Filter the records for "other" and keep each line that has it.

**Task material:**
• • • •

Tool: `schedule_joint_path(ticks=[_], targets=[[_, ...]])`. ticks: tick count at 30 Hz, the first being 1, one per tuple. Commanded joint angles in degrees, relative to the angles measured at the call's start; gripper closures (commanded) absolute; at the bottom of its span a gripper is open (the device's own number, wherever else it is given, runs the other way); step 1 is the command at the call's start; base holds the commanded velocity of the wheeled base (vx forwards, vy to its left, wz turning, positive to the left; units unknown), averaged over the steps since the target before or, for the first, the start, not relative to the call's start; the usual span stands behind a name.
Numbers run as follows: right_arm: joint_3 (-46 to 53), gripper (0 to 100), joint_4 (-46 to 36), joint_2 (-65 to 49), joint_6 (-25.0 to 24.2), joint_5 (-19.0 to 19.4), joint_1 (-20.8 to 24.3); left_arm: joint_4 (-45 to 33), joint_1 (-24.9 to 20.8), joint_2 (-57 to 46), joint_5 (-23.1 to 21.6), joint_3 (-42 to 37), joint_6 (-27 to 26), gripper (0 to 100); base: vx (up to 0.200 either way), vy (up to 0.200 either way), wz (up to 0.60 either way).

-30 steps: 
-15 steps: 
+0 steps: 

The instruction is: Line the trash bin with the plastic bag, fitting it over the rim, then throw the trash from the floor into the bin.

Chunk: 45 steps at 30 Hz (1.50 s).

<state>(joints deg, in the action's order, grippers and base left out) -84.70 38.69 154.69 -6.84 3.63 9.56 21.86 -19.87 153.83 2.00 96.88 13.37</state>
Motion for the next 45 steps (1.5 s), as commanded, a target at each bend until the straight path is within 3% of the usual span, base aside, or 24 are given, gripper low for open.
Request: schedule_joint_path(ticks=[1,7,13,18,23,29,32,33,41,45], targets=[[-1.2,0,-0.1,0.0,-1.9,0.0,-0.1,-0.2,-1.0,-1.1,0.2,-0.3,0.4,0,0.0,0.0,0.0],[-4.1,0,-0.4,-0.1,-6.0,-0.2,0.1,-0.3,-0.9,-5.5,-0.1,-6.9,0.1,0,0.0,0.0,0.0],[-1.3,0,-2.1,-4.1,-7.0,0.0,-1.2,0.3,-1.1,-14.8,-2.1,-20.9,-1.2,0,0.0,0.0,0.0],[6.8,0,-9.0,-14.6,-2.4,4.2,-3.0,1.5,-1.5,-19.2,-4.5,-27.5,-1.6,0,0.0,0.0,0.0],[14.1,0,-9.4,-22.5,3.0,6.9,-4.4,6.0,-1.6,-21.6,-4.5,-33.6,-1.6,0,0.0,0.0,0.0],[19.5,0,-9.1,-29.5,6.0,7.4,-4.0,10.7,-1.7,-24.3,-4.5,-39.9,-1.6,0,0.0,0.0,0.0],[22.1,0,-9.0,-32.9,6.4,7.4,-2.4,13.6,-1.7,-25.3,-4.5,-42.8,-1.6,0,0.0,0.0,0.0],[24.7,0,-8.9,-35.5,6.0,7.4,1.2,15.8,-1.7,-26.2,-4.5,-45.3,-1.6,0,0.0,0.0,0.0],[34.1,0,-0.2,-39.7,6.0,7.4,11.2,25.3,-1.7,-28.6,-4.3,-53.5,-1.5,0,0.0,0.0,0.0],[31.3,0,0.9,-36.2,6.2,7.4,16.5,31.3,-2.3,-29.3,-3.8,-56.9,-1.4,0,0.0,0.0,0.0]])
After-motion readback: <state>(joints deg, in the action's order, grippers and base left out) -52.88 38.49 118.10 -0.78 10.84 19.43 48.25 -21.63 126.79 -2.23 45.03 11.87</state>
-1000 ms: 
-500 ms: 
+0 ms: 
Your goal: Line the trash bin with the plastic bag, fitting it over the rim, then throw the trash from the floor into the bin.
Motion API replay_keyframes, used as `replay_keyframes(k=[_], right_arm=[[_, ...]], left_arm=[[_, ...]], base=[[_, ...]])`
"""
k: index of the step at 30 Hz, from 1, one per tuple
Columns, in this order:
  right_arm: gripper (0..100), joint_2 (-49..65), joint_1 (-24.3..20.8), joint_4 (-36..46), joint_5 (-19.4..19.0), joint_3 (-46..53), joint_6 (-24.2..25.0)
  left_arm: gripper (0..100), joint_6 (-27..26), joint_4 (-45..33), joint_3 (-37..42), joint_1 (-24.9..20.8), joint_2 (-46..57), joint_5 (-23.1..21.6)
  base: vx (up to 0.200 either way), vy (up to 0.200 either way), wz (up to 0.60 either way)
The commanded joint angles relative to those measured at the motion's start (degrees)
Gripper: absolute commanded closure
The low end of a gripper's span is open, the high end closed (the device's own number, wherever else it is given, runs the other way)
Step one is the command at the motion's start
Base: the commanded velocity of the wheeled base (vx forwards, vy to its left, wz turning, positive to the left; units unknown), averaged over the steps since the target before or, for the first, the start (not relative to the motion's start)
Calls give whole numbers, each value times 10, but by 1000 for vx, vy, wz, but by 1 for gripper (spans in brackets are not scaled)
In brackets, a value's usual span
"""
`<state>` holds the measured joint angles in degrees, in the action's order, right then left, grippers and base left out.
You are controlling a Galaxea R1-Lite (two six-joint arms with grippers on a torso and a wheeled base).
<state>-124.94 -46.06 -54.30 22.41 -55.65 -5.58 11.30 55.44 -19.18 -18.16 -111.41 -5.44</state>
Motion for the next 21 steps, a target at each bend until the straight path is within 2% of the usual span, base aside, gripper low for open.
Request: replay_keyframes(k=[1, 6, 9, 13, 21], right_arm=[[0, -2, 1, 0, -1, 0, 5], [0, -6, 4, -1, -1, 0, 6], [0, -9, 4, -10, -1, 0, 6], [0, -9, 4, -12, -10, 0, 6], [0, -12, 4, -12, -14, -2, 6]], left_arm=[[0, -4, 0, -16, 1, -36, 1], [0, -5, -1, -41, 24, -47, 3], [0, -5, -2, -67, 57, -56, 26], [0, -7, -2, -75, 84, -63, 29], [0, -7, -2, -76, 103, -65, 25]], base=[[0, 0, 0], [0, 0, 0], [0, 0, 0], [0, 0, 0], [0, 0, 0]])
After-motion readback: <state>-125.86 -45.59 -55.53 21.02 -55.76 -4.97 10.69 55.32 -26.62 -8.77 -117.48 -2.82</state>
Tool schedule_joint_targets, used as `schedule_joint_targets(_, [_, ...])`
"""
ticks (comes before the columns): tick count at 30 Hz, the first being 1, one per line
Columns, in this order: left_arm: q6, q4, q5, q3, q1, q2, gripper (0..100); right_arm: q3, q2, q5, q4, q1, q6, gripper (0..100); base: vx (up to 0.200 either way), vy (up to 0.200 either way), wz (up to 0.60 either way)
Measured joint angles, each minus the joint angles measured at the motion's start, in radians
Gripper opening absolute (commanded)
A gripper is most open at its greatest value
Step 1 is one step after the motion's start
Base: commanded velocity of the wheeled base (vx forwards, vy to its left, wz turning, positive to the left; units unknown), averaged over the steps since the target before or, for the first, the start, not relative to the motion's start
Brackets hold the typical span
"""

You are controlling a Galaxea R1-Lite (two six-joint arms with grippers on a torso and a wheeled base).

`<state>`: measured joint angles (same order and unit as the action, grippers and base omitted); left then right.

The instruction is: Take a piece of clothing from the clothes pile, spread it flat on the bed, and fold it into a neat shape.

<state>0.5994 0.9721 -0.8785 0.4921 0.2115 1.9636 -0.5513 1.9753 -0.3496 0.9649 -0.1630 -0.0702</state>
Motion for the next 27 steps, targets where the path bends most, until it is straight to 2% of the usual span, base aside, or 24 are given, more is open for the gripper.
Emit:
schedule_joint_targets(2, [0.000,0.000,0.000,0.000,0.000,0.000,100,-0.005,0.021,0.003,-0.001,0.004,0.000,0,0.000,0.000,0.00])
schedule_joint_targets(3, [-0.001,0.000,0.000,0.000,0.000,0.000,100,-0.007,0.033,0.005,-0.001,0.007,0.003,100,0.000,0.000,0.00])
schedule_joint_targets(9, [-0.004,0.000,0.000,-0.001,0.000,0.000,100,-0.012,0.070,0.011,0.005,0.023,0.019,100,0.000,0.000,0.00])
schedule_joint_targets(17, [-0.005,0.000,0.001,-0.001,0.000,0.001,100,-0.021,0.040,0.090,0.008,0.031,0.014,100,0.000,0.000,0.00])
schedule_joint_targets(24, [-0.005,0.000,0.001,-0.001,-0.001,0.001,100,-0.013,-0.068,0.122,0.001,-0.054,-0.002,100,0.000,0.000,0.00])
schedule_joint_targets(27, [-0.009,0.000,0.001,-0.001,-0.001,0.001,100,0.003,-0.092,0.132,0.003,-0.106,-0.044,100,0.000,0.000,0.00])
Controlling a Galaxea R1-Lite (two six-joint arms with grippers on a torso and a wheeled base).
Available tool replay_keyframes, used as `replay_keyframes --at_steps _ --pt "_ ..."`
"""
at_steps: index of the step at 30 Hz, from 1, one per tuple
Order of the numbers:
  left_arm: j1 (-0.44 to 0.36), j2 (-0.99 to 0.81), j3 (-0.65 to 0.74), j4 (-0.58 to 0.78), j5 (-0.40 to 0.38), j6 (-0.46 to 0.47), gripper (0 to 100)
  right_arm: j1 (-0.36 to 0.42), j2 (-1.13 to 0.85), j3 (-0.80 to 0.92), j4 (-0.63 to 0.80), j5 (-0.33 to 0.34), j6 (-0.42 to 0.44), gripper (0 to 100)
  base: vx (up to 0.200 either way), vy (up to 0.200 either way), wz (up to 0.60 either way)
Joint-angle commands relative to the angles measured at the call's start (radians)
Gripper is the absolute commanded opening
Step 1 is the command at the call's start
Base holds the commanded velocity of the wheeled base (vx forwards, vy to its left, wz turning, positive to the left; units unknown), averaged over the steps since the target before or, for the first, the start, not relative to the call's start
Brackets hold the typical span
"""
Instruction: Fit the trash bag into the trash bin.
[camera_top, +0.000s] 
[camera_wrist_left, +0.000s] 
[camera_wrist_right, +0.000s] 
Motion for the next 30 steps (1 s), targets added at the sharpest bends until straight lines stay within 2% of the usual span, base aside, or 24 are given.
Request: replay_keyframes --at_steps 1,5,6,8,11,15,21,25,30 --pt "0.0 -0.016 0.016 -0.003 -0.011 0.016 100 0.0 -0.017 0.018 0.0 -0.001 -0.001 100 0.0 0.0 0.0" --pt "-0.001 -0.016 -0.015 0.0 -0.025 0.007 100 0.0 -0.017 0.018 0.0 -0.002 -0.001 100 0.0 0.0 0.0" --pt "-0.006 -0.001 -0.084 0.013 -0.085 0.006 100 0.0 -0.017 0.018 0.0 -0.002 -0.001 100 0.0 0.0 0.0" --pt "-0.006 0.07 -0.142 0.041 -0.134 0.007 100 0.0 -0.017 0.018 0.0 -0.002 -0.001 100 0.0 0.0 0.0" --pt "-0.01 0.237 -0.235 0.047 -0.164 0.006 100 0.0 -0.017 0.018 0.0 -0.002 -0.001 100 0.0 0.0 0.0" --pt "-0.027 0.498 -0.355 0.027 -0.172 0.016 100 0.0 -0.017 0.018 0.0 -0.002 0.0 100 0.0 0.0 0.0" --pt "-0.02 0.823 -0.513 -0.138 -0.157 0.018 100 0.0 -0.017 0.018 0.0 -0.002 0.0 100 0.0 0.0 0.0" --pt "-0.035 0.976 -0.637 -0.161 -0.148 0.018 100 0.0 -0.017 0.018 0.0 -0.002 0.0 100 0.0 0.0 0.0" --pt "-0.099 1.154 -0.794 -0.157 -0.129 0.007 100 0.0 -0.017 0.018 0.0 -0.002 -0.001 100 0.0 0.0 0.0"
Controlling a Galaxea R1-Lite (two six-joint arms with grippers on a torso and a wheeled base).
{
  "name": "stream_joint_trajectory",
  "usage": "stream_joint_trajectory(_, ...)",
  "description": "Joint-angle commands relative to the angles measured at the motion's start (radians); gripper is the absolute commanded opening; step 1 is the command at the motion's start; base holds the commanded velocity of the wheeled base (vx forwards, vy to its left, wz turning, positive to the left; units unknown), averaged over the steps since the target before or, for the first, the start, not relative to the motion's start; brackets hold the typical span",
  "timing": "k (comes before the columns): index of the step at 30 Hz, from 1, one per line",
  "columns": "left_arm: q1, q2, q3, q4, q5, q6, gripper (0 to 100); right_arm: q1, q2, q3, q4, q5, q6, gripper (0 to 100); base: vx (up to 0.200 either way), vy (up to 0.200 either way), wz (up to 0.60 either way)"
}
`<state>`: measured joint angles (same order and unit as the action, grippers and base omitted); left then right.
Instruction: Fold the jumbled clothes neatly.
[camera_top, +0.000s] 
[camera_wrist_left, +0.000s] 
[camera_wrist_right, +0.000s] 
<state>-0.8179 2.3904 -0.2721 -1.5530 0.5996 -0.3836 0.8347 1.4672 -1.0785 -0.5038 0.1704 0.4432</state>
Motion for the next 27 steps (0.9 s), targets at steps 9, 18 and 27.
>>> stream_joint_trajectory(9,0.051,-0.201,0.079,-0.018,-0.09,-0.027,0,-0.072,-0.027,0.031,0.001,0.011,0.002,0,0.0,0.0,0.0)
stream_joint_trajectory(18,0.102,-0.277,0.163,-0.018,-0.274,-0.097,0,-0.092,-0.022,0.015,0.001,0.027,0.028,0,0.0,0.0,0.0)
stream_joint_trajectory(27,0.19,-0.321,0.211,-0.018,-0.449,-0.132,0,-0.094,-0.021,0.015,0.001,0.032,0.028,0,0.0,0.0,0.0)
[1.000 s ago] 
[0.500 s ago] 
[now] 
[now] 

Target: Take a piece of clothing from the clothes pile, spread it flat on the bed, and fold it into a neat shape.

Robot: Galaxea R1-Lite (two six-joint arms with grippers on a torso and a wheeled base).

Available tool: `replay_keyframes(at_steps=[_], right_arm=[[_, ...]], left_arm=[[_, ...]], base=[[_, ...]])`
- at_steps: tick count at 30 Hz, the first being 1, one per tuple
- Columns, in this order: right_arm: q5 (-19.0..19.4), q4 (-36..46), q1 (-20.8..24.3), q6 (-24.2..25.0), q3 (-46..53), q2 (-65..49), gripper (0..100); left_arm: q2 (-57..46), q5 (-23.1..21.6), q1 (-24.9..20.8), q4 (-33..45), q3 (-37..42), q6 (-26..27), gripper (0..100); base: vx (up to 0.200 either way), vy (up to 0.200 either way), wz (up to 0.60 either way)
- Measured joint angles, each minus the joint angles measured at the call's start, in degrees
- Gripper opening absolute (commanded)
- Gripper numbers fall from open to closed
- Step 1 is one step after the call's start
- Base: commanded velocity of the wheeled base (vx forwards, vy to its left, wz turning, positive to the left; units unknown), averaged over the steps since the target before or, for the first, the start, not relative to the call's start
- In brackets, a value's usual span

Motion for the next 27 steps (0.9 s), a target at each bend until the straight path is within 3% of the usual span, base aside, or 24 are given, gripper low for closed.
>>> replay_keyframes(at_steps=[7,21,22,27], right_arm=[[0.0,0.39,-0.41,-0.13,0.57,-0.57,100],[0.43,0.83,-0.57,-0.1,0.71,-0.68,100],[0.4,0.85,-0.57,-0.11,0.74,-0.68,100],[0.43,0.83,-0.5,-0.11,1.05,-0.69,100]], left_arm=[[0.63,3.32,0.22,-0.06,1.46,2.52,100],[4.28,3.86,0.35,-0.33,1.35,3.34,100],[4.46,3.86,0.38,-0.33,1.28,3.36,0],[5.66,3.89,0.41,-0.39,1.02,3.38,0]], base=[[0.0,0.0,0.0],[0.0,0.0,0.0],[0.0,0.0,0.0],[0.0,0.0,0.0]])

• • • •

**Exercise solution:**
Tool: `schedule_joint_path(ticks=[_], targets=[[_, ...]])`. ticks: tick count at 30 Hz, the first being 1, one per tuple. Commanded joint angles in degrees, relative to the angles measured at the call's start; gripper closures (commanded) absolute; at the bottom of its span a gripper is open (the device's own number, wherever else it is given, runs the other way); step 1 is the command at the call's start; base holds the commanded velocity of the wheeled base (vx forwards, vy to its left, wz turning, positive to the left; units unknown), averaged over the steps since the target before or, for the first, the start, not relative to the call's start; the usual span stands behind a name.
The low end of a gripper's span is open, the high end closed (the device's own number, wherever else it is given, runs the other way)

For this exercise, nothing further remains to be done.